Top of Material for this exercise

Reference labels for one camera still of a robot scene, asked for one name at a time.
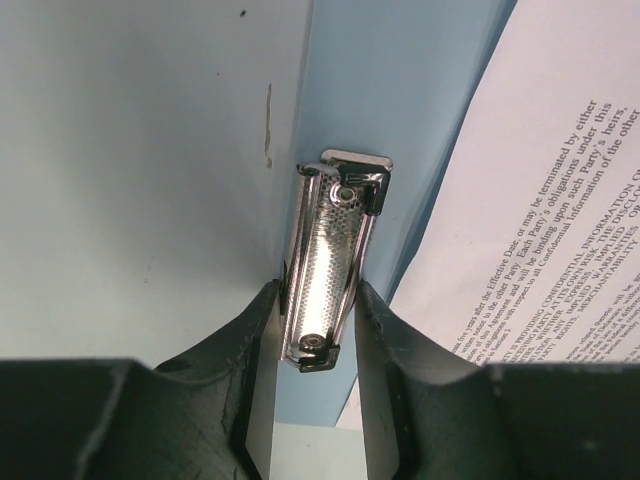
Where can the metal folder clip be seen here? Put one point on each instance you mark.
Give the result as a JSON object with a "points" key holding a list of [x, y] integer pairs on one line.
{"points": [[338, 201]]}

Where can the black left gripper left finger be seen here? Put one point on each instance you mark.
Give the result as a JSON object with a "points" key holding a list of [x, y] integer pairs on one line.
{"points": [[207, 413]]}

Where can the text paper sheet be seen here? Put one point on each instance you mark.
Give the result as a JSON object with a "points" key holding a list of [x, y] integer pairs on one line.
{"points": [[531, 252]]}

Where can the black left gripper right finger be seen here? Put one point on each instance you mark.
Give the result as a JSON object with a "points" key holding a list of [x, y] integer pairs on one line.
{"points": [[429, 414]]}

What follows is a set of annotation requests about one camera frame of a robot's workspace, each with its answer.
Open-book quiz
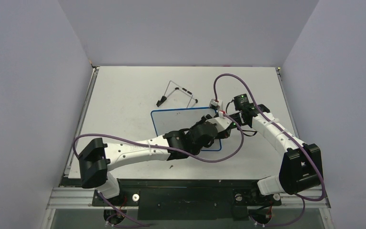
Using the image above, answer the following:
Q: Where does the blue framed whiteboard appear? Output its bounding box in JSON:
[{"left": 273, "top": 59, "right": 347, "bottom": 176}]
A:
[{"left": 151, "top": 107, "right": 216, "bottom": 136}]

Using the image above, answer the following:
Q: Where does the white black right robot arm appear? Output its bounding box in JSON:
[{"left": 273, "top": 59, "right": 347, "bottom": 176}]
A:
[{"left": 231, "top": 94, "right": 323, "bottom": 204}]

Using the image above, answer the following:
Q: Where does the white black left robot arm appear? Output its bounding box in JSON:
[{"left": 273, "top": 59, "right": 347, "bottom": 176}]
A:
[{"left": 78, "top": 118, "right": 221, "bottom": 205}]

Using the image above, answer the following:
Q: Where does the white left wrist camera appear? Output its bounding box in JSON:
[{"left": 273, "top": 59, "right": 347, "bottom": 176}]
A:
[{"left": 207, "top": 111, "right": 235, "bottom": 133}]

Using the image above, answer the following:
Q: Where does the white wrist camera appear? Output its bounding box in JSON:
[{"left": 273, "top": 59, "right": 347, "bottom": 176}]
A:
[
  {"left": 207, "top": 111, "right": 235, "bottom": 133},
  {"left": 209, "top": 99, "right": 224, "bottom": 111}
]

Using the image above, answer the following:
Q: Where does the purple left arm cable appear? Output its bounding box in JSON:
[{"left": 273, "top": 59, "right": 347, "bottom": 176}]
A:
[{"left": 72, "top": 111, "right": 245, "bottom": 164}]

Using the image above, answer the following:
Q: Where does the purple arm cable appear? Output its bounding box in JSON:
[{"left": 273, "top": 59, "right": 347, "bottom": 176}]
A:
[
  {"left": 213, "top": 73, "right": 325, "bottom": 202},
  {"left": 72, "top": 111, "right": 245, "bottom": 164}
]

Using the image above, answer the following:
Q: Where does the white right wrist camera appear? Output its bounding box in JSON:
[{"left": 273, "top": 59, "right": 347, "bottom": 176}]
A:
[{"left": 209, "top": 99, "right": 224, "bottom": 111}]

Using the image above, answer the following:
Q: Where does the wire whiteboard stand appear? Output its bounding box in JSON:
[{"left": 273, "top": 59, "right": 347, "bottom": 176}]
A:
[{"left": 156, "top": 80, "right": 199, "bottom": 108}]

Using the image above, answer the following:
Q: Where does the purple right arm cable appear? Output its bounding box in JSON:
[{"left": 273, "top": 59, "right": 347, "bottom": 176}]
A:
[{"left": 213, "top": 73, "right": 325, "bottom": 202}]

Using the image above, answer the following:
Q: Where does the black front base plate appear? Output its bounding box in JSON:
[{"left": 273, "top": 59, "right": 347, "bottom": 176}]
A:
[{"left": 108, "top": 179, "right": 282, "bottom": 220}]

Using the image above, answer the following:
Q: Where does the aluminium table edge rail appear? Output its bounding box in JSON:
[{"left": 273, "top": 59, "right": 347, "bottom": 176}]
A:
[{"left": 63, "top": 66, "right": 100, "bottom": 177}]

Bottom of Material for this exercise

### Work item:
Leaving the images out, return every record exactly.

### Completed task:
Reference labels for one camera still of a robot scene, asked for one name at a time.
Where can the metal folder clip be seen here? Put one point on each instance you mark.
Give the result as a JSON object with a "points" key holding a list of [x, y] integer pairs on one line.
{"points": [[338, 201]]}

Where can the black left gripper left finger be seen here? Put one point on each instance you mark.
Give the result as a JSON object with a "points" key holding a list of [x, y] integer pairs on one line.
{"points": [[207, 413]]}

Where can the text paper sheet be seen here? Put one point on each instance you mark.
Give the result as a JSON object with a "points" key holding a list of [x, y] integer pairs on one line.
{"points": [[531, 252]]}

Where can the black left gripper right finger be seen here? Put one point on each instance you mark.
Give the result as a JSON object with a "points" key holding a list of [x, y] integer pairs on one line.
{"points": [[429, 414]]}

What follows is a set of annotation requests about one camera frame of a robot's workspace, each with its answer.
Open-book quiz
Using the image above, answer the following:
Q: Where does the blue framed whiteboard appear? Output its bounding box in JSON:
[{"left": 273, "top": 59, "right": 347, "bottom": 176}]
A:
[{"left": 151, "top": 107, "right": 216, "bottom": 136}]

Using the image above, answer the following:
Q: Where does the white black right robot arm appear? Output its bounding box in JSON:
[{"left": 273, "top": 59, "right": 347, "bottom": 176}]
A:
[{"left": 231, "top": 94, "right": 323, "bottom": 204}]

Using the image above, answer the following:
Q: Where does the white black left robot arm appear? Output its bounding box in JSON:
[{"left": 273, "top": 59, "right": 347, "bottom": 176}]
A:
[{"left": 78, "top": 118, "right": 221, "bottom": 205}]

Using the image above, answer the following:
Q: Where does the white left wrist camera appear? Output its bounding box in JSON:
[{"left": 273, "top": 59, "right": 347, "bottom": 176}]
A:
[{"left": 207, "top": 111, "right": 235, "bottom": 133}]

Using the image above, answer the following:
Q: Where does the white wrist camera appear? Output its bounding box in JSON:
[{"left": 273, "top": 59, "right": 347, "bottom": 176}]
A:
[
  {"left": 207, "top": 111, "right": 235, "bottom": 133},
  {"left": 209, "top": 99, "right": 224, "bottom": 111}
]

Using the image above, answer the following:
Q: Where does the purple left arm cable appear? Output its bounding box in JSON:
[{"left": 273, "top": 59, "right": 347, "bottom": 176}]
A:
[{"left": 72, "top": 111, "right": 245, "bottom": 164}]

Using the image above, answer the following:
Q: Where does the purple arm cable appear? Output its bounding box in JSON:
[{"left": 273, "top": 59, "right": 347, "bottom": 176}]
A:
[
  {"left": 213, "top": 73, "right": 325, "bottom": 202},
  {"left": 72, "top": 111, "right": 245, "bottom": 164}
]

Using the image above, answer the following:
Q: Where does the white right wrist camera appear? Output its bounding box in JSON:
[{"left": 273, "top": 59, "right": 347, "bottom": 176}]
A:
[{"left": 209, "top": 99, "right": 224, "bottom": 111}]

Using the image above, answer the following:
Q: Where does the wire whiteboard stand appear? Output its bounding box in JSON:
[{"left": 273, "top": 59, "right": 347, "bottom": 176}]
A:
[{"left": 156, "top": 80, "right": 199, "bottom": 108}]

Using the image above, answer the following:
Q: Where does the purple right arm cable appear? Output its bounding box in JSON:
[{"left": 273, "top": 59, "right": 347, "bottom": 176}]
A:
[{"left": 213, "top": 73, "right": 325, "bottom": 202}]

Using the image above, answer the following:
Q: Where does the black front base plate appear? Output its bounding box in JSON:
[{"left": 273, "top": 59, "right": 347, "bottom": 176}]
A:
[{"left": 108, "top": 179, "right": 282, "bottom": 220}]

Using the image above, answer the following:
Q: Where does the aluminium table edge rail appear? Output its bounding box in JSON:
[{"left": 273, "top": 59, "right": 347, "bottom": 176}]
A:
[{"left": 63, "top": 66, "right": 100, "bottom": 177}]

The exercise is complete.